◆ ABOUT THIS EXERCISE ◆
Copy the listing out exactly as shown.

◆ SUPPLIED MATERIAL ◆
============

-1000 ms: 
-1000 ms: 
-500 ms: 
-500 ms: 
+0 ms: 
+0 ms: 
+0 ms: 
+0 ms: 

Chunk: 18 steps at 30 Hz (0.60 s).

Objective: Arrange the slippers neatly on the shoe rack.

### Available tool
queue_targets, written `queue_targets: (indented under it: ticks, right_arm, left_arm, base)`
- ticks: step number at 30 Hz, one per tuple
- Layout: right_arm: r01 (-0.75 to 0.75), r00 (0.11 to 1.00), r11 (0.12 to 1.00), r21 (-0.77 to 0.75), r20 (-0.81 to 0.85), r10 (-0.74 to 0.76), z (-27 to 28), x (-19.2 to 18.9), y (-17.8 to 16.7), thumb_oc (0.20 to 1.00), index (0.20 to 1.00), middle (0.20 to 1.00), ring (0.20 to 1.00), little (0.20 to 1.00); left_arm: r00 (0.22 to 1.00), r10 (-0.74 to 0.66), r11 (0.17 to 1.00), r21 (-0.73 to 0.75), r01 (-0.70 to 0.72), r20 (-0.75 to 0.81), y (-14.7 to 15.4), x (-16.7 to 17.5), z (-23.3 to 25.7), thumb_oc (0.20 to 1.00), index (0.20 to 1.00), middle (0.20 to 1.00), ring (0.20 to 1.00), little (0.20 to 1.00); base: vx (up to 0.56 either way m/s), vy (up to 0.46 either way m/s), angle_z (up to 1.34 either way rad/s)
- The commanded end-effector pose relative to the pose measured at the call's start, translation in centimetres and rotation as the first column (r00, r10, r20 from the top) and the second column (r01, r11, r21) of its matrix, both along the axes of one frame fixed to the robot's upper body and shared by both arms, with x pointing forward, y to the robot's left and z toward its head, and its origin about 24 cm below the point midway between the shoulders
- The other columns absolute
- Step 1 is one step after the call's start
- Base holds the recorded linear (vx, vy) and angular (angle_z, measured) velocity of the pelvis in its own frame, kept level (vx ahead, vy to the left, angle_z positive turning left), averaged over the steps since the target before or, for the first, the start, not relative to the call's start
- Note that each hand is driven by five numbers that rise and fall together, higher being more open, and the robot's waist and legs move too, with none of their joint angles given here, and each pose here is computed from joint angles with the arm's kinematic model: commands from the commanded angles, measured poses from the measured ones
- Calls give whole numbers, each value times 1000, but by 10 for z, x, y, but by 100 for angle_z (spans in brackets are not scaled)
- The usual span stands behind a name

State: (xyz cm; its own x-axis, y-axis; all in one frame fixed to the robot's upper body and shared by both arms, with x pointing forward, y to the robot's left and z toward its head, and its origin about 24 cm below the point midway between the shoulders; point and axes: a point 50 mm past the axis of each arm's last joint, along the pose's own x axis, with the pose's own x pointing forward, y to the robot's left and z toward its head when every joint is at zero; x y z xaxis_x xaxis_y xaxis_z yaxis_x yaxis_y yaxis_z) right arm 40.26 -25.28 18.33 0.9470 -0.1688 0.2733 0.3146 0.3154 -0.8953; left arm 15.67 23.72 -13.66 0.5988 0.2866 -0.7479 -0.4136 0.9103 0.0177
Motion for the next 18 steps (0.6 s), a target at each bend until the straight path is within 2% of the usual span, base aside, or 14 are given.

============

◆ RESPONSE ◆
-1000 ms: 
-1000 ms: 
-500 ms: 
-500 ms: 
+0 ms: 
+0 ms: 
+0 ms: 
+0 ms: 

Chunk: 18 steps at 30 Hz (0.60 s).

Objective: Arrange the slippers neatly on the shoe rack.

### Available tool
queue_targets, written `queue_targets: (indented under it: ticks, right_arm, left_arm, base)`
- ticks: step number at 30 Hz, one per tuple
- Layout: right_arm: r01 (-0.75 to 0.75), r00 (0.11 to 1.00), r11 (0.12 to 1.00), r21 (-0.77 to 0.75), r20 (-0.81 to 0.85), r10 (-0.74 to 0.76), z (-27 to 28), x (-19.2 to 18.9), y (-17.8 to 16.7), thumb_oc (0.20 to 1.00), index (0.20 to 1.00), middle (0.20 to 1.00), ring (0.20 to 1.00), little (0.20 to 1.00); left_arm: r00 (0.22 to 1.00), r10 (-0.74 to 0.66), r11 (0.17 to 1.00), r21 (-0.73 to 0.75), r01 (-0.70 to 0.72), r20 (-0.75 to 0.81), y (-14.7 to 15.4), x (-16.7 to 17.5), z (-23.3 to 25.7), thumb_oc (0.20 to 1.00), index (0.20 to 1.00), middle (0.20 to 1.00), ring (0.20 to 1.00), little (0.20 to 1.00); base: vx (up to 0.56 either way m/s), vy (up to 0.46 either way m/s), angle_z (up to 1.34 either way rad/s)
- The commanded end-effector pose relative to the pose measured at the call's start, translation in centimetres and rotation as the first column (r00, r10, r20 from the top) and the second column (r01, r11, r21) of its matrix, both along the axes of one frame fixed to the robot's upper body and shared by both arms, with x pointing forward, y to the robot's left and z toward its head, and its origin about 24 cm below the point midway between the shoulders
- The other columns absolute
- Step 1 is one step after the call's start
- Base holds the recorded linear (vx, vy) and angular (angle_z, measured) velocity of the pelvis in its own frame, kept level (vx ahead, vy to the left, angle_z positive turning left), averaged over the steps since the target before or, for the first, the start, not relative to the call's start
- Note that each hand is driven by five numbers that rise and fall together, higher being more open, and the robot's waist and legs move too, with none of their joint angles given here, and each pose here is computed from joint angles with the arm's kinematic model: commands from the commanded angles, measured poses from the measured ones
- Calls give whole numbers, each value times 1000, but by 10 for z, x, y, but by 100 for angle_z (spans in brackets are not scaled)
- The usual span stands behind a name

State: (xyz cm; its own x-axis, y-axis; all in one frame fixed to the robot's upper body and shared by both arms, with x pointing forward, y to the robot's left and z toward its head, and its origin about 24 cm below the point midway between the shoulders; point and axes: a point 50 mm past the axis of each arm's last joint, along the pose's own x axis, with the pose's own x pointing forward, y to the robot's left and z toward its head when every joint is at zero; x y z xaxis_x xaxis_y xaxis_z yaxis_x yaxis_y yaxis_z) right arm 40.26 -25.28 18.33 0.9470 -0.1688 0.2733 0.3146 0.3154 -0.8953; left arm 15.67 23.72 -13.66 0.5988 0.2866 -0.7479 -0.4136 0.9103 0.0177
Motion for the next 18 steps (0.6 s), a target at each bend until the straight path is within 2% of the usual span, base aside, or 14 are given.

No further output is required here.